Only some lines are wanted. Transcribe, exactly, the lines below from the line with "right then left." up to and including the line with "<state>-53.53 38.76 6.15".

··········

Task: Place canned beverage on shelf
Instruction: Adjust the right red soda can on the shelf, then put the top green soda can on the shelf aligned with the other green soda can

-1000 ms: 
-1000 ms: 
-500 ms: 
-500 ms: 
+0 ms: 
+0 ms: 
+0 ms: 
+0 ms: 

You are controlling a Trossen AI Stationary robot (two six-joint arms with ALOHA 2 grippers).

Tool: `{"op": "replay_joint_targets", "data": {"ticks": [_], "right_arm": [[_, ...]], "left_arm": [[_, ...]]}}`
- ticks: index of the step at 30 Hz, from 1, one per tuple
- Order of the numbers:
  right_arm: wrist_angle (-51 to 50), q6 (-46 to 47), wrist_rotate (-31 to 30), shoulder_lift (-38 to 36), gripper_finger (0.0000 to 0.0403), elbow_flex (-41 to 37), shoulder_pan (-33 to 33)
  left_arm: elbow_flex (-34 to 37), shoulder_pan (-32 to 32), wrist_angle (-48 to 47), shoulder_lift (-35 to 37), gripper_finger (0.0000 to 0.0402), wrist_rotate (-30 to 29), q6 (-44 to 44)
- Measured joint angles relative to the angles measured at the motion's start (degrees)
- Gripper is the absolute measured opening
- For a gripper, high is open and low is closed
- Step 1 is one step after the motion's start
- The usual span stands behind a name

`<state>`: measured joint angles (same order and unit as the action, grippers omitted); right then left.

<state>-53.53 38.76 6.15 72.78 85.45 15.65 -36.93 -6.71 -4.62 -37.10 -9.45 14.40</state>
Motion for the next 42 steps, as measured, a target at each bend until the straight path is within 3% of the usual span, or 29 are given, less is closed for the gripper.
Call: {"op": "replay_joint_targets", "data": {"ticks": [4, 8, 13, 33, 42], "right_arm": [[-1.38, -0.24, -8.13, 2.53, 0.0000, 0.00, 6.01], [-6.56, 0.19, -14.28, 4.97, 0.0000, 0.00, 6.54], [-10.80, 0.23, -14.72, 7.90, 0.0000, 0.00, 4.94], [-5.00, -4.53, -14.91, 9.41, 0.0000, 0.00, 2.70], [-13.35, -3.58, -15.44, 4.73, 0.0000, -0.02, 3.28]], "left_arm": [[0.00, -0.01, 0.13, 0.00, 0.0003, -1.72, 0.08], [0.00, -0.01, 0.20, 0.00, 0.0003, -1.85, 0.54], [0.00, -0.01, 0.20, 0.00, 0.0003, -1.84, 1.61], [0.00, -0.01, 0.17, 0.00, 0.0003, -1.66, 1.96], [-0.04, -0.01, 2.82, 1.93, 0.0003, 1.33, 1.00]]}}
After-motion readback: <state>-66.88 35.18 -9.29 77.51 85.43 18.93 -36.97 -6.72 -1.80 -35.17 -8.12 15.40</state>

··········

**Result below:**
`<state>`: measured joint angles (same order and unit as the action, grippers omitted); right then left.

<state>-53.53 38.76 6.15 72.78 85.45 15.65 -36.93 -6.71 -4.62 -37.10 -9.45 14.40</state>

The response to this exercise is done.